Eh, people working leh. Correction, people supposed to be working leh.
Problem is, here the dividers separating cubicles are all very low, and it just happens that my boss is seated behind me, so every time he stands up he can see what I'm doing. Or that I'm not around. Ah thanks ah.
I decide that it would only be prudent for me to at least appear to be at my cubicle as much as possible. So I end up sitting in front of my computer every day doing absolutely jacks***, with an Excel spreadsheet open in front of me, trying not to nod or let anything come out of my mouth while my eyes get acquainted with the back of their lids.

And everyone knows I'm wayang-ing. But no one says anything because no one has any alternative for me. So we maintain our unspoken agreement -- we agree that they won't speak to me in case they wake me up.

My counterpart somewhere else Chows tells me it's normal for an intern to have a slow start. He tells me he's already finished two books. I tell him that's cos his boss doesn't sit behind him.

Well actually my boss did give me something on my second day, a project I thought I could handle until he told me to liaise with 2 ladies upstairs who're doing the same work. So I call one of them to arrange for a meeting.

Fine, she says, the more people the merrier, the less our work.
Good, let's meet up.
NEXT WEEK. On Monday.
AT 5.30 PM.

Siah lah, then what you want me to do for the rest of the week??
I put down the phone and let my eyelids come down again.

The other interns even more power. Here's a summary of a routine day for them:
8.30 - come to work to wayang
9.30 - go play pool
10.30 - mid-morning coffee break
11.15 - go back office, wayang some more
12.30 - lunch break, which is supposed to last one hour
2.00 - return to "WORK"
3.00 - call Jonathan. "Jon, can you come and open the door to the pool room for us."
4.00 - stop playing pool, go for tea.
5.00 - go back to wayang-ing
5.30 - go home

Anyway the work here is so technical and requires so much expertise that I can't help them, despite my most heartfelt pleas to them to give me a bit of work so I won't go out of my mind. And believe me, I HAVE been begging them.
Besides, they're all so busy that none of them has the time of day to teach / humour / babysit me. So I humour myself. Don't think dirty.

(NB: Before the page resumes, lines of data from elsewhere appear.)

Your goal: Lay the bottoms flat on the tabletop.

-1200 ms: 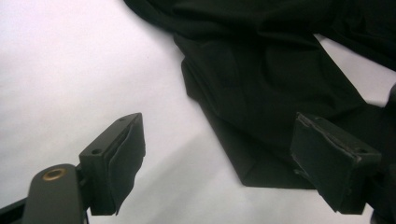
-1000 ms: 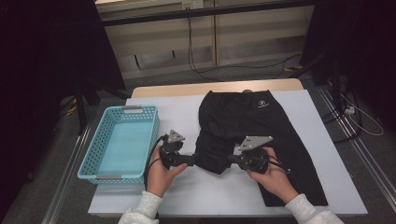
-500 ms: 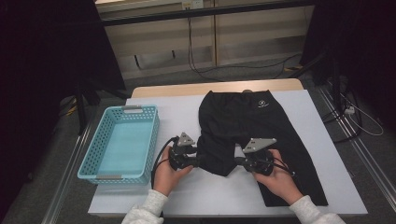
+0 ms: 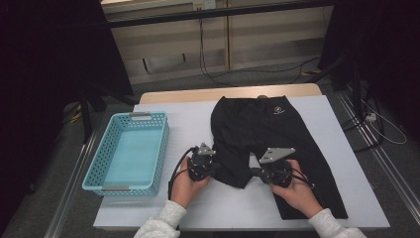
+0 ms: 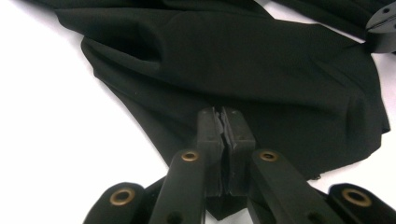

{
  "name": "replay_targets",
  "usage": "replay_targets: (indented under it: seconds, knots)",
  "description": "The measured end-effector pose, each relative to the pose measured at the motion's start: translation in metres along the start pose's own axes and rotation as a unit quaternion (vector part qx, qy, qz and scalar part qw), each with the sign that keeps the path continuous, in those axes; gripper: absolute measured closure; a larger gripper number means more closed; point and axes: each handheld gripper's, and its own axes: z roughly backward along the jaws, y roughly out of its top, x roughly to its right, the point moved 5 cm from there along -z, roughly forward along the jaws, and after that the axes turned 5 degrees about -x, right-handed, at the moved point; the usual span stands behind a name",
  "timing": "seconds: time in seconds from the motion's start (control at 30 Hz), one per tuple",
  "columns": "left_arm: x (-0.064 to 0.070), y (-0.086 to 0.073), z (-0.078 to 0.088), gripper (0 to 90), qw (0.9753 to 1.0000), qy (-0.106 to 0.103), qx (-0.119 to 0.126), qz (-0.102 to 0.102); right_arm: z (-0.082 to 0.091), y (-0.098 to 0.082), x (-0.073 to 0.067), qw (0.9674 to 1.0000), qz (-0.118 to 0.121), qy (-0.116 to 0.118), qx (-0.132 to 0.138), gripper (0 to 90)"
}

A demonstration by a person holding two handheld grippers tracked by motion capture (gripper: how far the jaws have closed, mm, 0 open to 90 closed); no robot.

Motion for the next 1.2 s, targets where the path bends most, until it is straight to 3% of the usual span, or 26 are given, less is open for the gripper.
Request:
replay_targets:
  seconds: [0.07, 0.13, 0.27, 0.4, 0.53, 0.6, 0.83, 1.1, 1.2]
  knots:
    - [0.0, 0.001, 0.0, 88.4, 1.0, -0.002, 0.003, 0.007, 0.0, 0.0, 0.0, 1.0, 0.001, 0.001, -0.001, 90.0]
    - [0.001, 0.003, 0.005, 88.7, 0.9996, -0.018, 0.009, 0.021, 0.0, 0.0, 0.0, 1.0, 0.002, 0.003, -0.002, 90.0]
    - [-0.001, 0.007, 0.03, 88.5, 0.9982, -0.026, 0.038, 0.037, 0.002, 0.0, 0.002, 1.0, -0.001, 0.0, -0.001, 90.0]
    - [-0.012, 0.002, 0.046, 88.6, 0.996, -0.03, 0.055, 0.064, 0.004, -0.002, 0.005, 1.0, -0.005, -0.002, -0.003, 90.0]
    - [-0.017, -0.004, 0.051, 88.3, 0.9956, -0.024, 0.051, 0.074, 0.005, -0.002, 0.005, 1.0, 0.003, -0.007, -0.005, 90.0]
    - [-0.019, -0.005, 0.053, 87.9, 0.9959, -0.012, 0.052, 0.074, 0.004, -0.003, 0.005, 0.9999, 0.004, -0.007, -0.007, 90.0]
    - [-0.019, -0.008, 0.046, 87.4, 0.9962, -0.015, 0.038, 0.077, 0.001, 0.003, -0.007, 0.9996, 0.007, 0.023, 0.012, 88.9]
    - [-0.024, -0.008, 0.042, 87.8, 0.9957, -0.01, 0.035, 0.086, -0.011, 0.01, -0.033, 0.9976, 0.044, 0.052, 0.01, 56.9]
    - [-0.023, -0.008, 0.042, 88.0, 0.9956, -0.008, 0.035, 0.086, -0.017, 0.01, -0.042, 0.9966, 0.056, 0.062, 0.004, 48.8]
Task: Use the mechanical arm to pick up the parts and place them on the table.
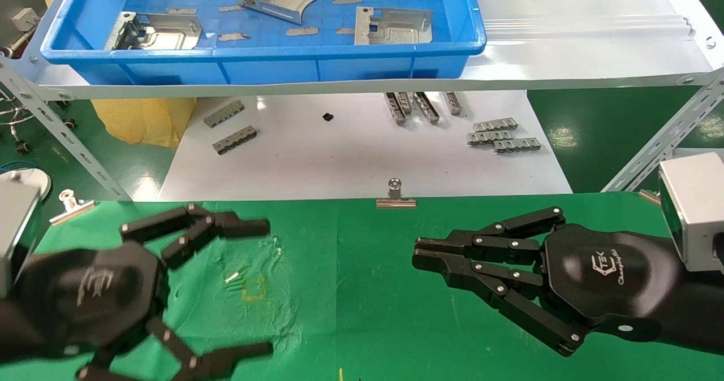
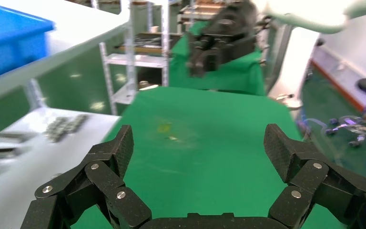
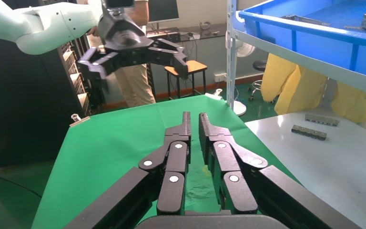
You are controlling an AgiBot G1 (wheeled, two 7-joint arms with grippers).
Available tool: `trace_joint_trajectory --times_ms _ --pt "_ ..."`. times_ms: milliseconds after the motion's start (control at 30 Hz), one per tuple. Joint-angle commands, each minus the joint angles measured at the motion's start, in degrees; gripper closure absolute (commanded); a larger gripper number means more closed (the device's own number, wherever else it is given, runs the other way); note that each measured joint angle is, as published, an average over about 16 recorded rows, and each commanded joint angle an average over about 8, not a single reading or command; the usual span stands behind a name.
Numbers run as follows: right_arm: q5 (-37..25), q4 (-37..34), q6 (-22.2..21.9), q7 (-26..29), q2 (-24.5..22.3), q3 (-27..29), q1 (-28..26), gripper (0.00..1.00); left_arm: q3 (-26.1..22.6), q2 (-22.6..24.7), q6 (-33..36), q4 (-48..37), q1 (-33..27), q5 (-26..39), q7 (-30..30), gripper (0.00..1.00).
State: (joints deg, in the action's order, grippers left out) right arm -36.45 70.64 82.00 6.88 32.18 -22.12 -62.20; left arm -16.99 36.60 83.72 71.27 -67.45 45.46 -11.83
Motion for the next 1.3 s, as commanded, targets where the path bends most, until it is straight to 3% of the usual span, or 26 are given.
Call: trace_joint_trajectory --times_ms 33,233,433,733,767,1000,1033,1300 --pt "0.0 0.0 0.0 0.0 0.0 0.0 0.0 1.0 -0.07 0.01 -0.51 0.09 -1.13 0.73 -0.3 0.0" --pt "0.0 0.0 0.0 0.0 0.0 0.0 0.0 1.0 -3.34 6.28 -4.2 -10.08 -15.25 9.28 -1.8 0.0" --pt "0.0 0.0 0.0 0.0 0.0 0.0 0.0 1.0 -7.35 16.56 -10.63 -29.59 -30.14 18.71 0.26 0.0" --pt "0.0 0.0 0.0 0.0 0.0 0.0 0.0 1.0 -10.86 31.84 -33.36 -56.62 -43.81 28.65 5.36 0.0" --pt "0.0 0.0 0.0 0.0 0.0 0.0 0.0 0.89 -11.07 33.13 -35.53 -58.53 -44.56 29.19 5.69 0.06" --pt "0.0 0.0 0.0 0.0 0.0 0.0 0.0 0.01 -11.68 38.98 -44.62 -66.62 -46.95 30.6 6.86 0.94" --pt "0.0 0.0 0.0 0.0 0.0 0.0 0.0 0.0 -11.66 39.41 -45.34 -67.14 -47.01 30.58 6.92 1.0" --pt "0.0 0.0 0.0 0.0 0.0 0.0 0.0 0.0 -11.3 40.6 -47.91 -68.23 -46.72 29.78 7.13 1.0"
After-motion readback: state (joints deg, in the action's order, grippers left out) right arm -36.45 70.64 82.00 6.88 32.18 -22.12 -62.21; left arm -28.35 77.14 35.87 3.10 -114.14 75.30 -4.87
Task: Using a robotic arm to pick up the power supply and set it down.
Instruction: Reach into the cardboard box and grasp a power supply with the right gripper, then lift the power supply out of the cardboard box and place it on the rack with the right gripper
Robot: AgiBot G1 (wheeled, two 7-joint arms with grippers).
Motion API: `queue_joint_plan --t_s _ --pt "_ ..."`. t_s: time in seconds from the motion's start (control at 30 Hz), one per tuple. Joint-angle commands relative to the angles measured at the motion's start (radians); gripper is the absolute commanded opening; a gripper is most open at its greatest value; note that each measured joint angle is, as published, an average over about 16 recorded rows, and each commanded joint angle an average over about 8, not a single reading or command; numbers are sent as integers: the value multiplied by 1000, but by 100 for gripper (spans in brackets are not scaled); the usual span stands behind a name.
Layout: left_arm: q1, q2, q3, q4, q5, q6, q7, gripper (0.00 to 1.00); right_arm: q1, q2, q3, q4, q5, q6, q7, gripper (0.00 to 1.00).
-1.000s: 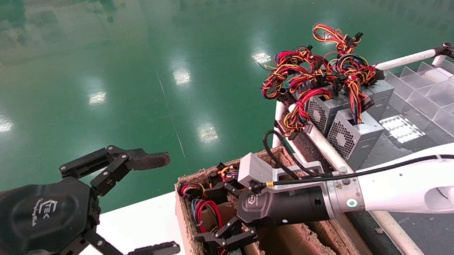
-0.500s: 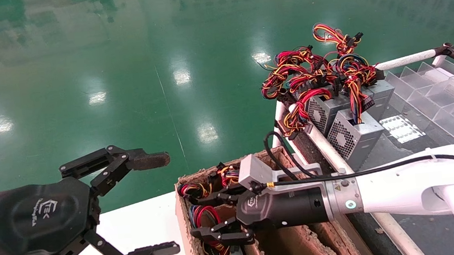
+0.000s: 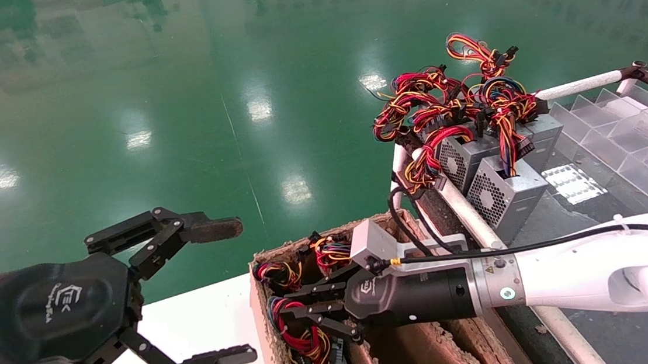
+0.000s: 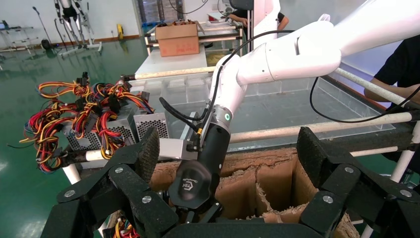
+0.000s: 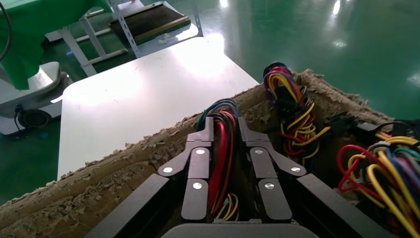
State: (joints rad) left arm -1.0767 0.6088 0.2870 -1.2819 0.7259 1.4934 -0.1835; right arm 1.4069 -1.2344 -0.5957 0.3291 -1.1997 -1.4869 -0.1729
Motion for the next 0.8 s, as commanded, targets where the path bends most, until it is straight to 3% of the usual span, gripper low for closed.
queue_joint_plan --t_s 0.03,0.47,0.8 --pt "0 0 0 0 0 0 0 100 4 -1 1 -12 1 -3 -9 0" --pt "0 0 1 0 -1 0 1 100 -1 25 20 -13 28 -28 -50 0" --pt "0 -1 2 0 -1 -1 1 100 -18 122 74 130 124 -76 13 0"
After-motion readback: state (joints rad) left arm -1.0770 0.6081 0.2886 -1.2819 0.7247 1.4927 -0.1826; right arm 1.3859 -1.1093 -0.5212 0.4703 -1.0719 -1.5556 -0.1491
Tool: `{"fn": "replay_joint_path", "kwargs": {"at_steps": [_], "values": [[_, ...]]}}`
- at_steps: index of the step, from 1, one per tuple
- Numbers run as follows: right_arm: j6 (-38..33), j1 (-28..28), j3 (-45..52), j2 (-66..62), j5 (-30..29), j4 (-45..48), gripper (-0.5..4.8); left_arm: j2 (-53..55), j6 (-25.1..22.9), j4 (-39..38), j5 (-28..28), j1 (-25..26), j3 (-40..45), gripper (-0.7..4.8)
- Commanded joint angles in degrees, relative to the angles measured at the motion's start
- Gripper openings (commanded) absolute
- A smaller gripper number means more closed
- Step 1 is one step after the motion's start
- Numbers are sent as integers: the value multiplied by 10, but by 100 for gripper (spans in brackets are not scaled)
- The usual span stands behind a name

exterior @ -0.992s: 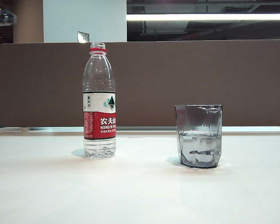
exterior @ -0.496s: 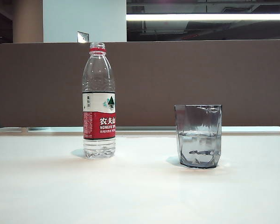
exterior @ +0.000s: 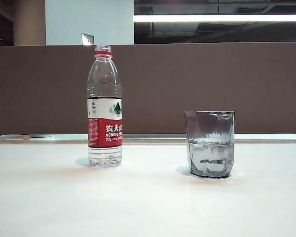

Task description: Pick up the mineral water bottle with the left hand on the table and pour water into the mug until it's half full.

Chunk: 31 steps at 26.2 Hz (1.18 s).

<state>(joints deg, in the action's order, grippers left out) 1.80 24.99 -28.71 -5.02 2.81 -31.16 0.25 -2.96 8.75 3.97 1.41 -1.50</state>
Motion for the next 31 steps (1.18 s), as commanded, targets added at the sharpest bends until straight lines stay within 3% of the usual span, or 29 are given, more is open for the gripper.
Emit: {"fn": "replay_joint_path", "kwargs": {"at_steps": [1, 10, 18, 24, 31], "values": [[2, -1, -3, 0, 1, 10, -8, 0, -1, -1, 2, -1, 11, -7], [1, -1, -3, 0, 1, 10, -8, 0, 3, -89, 2, -1, 9, -7], [2, -1, -3, 0, 1, 10, -8, 0, -2, -87, 2, -1, 9, -7], [2, -1, -3, 0, 1, 10, -8, 0, -48, -87, 2, -1, 9, -7], [2, -1, -3, 0, 1, 10, -8, 0, -45, -87, 2, -1, 9, -6]]}}
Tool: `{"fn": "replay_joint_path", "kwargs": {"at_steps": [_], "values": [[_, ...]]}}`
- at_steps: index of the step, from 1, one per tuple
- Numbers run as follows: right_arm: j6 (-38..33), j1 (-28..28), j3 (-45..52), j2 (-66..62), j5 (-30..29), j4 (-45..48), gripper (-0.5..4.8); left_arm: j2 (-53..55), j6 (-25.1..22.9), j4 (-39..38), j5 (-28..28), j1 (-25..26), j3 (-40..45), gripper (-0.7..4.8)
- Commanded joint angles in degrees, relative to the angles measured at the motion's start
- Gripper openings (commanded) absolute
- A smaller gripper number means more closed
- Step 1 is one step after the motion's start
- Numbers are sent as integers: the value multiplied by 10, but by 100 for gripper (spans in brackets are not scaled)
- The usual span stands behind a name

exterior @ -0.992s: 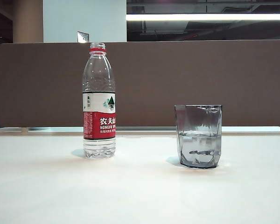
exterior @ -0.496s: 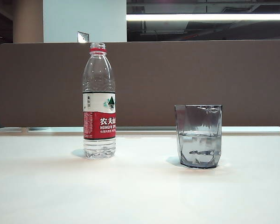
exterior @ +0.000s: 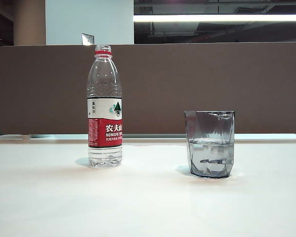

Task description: Pick up the mineral water bottle with the left hand on the table and pour water into the mug until it's half full.

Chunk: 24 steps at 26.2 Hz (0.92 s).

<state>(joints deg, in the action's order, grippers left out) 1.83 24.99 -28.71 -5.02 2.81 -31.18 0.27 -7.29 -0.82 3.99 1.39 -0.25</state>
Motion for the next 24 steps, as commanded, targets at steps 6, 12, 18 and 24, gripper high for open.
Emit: {"fn": "replay_joint_path", "kwargs": {"at_steps": [6, 12, 18, 24], "values": [[1, -1, -3, 0, 1, 10, -8, 0, -2, 9, 2, -1, -3, -6], [1, -1, -3, 0, 1, 10, -8, 0, -2, 9, 2, -1, -3, -5], [1, -1, 1, 0, 1, 20, -8, 0, -2, 9, 2, -1, -3, -6], [1, -7, 72, 11, 37, 127, -8, 0, -2, 9, 2, -1, -3, -6]]}}
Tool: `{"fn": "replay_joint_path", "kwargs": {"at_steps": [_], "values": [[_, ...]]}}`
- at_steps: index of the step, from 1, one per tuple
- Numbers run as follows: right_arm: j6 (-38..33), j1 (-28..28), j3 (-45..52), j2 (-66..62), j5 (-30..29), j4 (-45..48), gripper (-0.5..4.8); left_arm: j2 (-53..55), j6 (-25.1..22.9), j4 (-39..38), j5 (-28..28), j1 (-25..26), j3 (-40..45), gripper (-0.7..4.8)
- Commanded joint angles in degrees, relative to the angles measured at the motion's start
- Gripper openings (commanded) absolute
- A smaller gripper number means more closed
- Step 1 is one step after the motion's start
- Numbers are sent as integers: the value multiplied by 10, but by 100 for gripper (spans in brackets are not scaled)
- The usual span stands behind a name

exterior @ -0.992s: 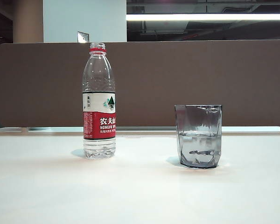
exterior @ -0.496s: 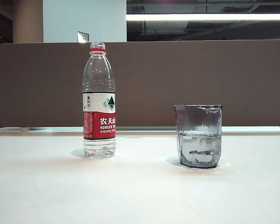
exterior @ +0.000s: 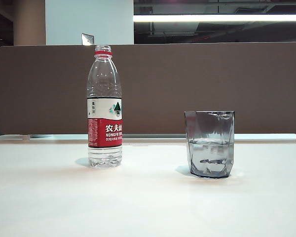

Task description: Pick up the mineral water bottle with the left hand on the table and pour water into the mug until it's half full.

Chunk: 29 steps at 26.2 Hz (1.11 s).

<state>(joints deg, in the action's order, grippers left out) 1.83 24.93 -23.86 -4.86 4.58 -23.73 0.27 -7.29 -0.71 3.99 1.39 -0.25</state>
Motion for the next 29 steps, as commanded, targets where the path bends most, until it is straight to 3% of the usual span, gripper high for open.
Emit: {"fn": "replay_joint_path", "kwargs": {"at_steps": [1, 6, 8, 20, 29], "values": [[1, -14, 42, 15, 20, 74, -8, 0, -2, 8, 2, -1, -3, -5], [-3, -63, 105, 38, 18, 138, -8, 0, -2, 8, 2, -1, -3, -6], [-3, -114, 144, 49, 18, 180, -8, 0, -2, 8, 2, -1, -3, -5], [-3, -258, 216, 49, 17, 292, -8, 0, -2, 8, 2, -1, -3, -6], [-3, -255, 236, 49, 10, 310, -8, 0, -2, 8, 2, -1, -3, -6]]}}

At least the people here have been nice and friendly and I spend most of my time talking rooster with them. Interestingly enough, since my arrival there have been rumours and comments zipping around the workplace. Thanks a lot, sincerely, but I hate to say that once again, as has characterised the last 21 years, you're the wrong damn crowd. Blardy hell.
Somehow everywhere I go that has a large group of Singaporeans, people have an incredible knack of breaking into Mandarin. We sound like a gaggle of geese, nattering away in rapidfire Chinese. And my boss is Indian.

Thanks ah. Damn sensitive, man, you all.

And as is always the case, I'm shot a fusillade of questions.
Eh, boy, where you study?
What year? You how old? Eh? How com- oh, neh serve army ah? Why?
Wah, that one score-lar leh. Score-laaaarrr. Score-laaaarrr.
Score your lam par lah.

By the end of the week I suppose my boss had caught on to the fact that I'd actually been taking up valuable oxygen in the office and while I was at it I may as well get some stuff done.
So I got an assignment, but one which is IMPOSSIBLE to do.
It's not difficult, but I have little data, and am not allowed to go around asking people because it involves sensitive issues.
I know it's quite sketchy for you, he says, so you really have to go into the whole process and imagine it happening.

DAMN RIGHT IT'S SKETCHY. You think I what, Professor X ah?
But actually he's really a very very nice and hardworking chap, merely a victim of circumstance and misfortune. The misfortune of having an intern that he doesn't need. Or want.
So I go back to trying to get myself adjusted to London time.

I come to work and sleep so much, then go home cannot sleep. Nar hyar lah.

Later that day, a temp staff member Shon and I decide we can no longer take the abject boredom (does the phrase ~cruel and unusual punishment~ mean anything to you?) and decide to head out to a neighbouring building for some coffee.
Where got workers go Coffee Bean for half an hour in the middle of work one?? Nar hyar lah!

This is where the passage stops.